▸ **PROBLEM TO SOLVE**:
Which lines below contain the word "that"? Copy each one.

▸ **INFORMATION GIVEN**:
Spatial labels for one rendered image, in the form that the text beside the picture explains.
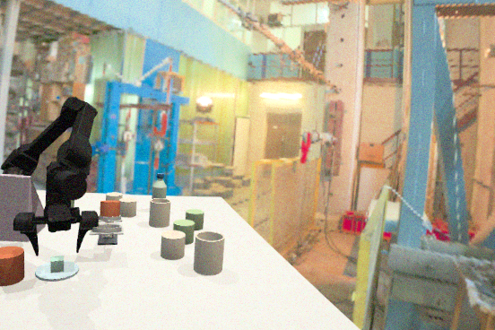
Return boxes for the grey open cylindrical cup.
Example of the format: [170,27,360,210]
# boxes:
[194,230,225,276]
[149,198,171,228]

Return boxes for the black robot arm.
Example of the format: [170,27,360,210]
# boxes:
[1,97,98,233]

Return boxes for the grey cylinder with cream top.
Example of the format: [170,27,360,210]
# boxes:
[119,198,137,218]
[161,230,186,261]

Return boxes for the pale green bottle with blue cap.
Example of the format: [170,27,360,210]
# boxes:
[152,173,167,199]

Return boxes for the brown cylinder with orange top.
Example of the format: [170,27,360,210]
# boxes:
[100,200,120,217]

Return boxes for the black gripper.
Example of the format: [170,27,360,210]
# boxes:
[13,192,99,256]

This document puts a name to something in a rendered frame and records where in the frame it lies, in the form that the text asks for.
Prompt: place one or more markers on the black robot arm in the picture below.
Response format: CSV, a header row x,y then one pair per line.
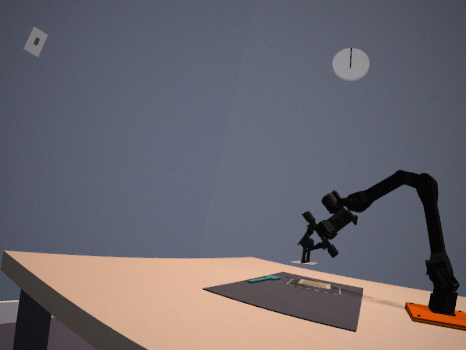
x,y
440,271

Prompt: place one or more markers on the cream square tile with dark square center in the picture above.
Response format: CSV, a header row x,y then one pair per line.
x,y
315,284

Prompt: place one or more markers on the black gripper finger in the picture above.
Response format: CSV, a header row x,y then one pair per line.
x,y
318,246
309,232

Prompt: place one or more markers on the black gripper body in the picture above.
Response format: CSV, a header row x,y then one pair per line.
x,y
325,242

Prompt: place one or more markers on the teal small trowel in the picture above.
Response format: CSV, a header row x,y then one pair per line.
x,y
268,277

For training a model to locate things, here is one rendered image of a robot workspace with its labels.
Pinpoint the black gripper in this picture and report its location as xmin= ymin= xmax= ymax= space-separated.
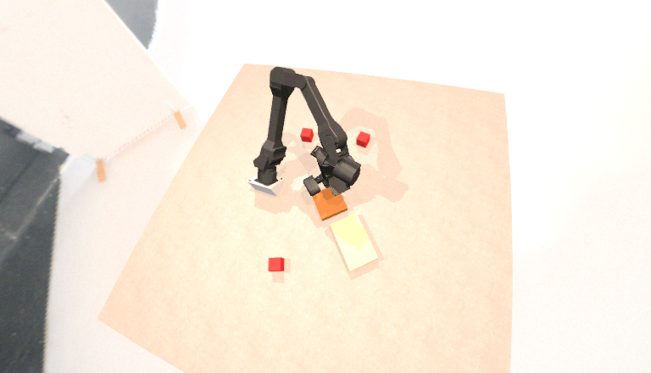
xmin=303 ymin=155 xmax=356 ymax=197

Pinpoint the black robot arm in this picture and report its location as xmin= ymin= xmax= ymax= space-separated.
xmin=253 ymin=66 xmax=361 ymax=196

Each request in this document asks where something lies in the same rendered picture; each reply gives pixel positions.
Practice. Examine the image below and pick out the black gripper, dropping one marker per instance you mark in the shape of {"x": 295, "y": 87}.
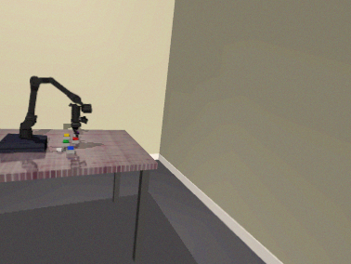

▸ **SOLVED EXERCISE**:
Spatial labels for one rendered image, in the form that the text beside the picture explains.
This document puts a name to something in a rendered frame and records where in the frame it lies, in the form that the text asks for.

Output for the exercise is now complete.